• _Exercise goal_
Stop at the line containing "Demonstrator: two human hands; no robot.": every line of the listing from the first up to that one must be set down exactly.

** Data section follows **

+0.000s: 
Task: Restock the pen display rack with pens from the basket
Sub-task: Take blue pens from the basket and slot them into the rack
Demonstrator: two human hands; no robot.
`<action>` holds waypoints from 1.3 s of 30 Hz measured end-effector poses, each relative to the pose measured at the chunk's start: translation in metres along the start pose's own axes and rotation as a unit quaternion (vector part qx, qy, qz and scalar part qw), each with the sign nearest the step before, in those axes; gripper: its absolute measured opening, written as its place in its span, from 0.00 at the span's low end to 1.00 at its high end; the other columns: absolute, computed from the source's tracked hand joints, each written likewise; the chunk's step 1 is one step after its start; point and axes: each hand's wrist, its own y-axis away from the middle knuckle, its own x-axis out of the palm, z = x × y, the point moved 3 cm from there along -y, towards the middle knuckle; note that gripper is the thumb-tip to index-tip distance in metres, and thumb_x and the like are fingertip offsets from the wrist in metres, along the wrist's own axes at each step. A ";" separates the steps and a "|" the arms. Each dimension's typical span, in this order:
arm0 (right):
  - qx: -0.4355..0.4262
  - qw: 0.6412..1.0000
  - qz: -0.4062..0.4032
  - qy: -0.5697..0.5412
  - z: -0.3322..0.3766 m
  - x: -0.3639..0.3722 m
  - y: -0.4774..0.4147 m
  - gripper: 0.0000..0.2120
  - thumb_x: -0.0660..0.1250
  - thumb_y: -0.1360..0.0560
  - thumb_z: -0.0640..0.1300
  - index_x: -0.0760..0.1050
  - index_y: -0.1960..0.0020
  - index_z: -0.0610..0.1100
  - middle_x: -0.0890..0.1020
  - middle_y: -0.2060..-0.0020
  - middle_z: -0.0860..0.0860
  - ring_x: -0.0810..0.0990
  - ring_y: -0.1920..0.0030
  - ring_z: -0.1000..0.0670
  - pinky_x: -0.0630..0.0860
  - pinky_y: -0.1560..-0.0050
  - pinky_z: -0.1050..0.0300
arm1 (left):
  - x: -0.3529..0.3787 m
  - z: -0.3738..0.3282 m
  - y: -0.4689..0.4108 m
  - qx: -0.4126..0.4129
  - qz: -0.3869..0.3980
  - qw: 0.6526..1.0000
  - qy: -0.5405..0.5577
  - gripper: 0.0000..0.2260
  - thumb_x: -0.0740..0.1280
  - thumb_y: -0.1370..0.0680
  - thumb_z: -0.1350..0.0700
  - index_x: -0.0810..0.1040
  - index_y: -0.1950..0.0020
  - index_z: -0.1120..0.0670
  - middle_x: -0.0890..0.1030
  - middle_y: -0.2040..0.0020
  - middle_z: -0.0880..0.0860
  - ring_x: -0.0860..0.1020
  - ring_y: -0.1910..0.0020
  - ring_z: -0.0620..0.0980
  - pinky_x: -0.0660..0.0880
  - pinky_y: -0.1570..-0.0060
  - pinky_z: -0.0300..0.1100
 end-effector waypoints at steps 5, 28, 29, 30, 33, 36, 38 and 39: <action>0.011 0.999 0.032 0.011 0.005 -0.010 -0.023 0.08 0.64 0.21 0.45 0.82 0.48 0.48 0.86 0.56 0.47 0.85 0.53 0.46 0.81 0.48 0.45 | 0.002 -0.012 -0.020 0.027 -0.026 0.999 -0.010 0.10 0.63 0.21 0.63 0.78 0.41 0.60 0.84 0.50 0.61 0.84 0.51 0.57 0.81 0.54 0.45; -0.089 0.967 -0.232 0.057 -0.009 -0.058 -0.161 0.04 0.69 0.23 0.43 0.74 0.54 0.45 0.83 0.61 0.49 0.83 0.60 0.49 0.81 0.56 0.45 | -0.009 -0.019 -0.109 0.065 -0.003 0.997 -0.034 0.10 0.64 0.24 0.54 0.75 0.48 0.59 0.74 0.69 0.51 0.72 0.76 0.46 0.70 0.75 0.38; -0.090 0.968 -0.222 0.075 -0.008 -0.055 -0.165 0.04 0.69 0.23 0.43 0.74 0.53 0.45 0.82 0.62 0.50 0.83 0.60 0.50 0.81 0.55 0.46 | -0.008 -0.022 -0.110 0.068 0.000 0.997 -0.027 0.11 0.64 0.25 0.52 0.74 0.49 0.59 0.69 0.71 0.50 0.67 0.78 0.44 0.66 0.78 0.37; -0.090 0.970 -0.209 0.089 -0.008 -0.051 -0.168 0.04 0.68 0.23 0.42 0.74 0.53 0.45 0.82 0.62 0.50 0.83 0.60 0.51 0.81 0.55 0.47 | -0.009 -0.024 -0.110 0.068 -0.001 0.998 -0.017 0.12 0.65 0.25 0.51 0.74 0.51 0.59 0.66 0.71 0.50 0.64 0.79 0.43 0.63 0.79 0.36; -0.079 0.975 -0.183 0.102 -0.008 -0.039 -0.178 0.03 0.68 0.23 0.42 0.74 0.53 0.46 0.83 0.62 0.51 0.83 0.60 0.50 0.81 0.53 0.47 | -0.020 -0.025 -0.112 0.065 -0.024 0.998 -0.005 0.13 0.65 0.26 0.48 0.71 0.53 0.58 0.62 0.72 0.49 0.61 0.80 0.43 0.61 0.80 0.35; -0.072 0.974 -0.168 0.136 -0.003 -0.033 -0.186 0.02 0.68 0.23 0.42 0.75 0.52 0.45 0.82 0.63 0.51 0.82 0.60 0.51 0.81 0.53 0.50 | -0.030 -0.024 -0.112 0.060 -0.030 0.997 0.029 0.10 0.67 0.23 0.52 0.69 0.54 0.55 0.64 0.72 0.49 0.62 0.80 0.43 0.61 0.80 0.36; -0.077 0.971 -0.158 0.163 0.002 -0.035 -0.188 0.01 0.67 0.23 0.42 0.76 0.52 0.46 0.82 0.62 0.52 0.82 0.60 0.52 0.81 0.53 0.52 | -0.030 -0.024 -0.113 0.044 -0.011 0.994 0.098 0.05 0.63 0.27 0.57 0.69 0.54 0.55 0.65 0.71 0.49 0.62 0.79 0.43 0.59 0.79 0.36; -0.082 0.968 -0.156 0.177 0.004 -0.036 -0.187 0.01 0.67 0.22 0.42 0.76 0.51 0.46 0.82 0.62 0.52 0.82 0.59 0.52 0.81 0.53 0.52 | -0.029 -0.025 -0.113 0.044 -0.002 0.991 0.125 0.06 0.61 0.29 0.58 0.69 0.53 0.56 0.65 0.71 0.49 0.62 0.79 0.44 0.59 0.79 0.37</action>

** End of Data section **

• _Finished exercise_
+0.000s: 
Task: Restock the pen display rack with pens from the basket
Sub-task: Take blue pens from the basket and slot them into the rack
Demonstrator: two human hands; no robot.

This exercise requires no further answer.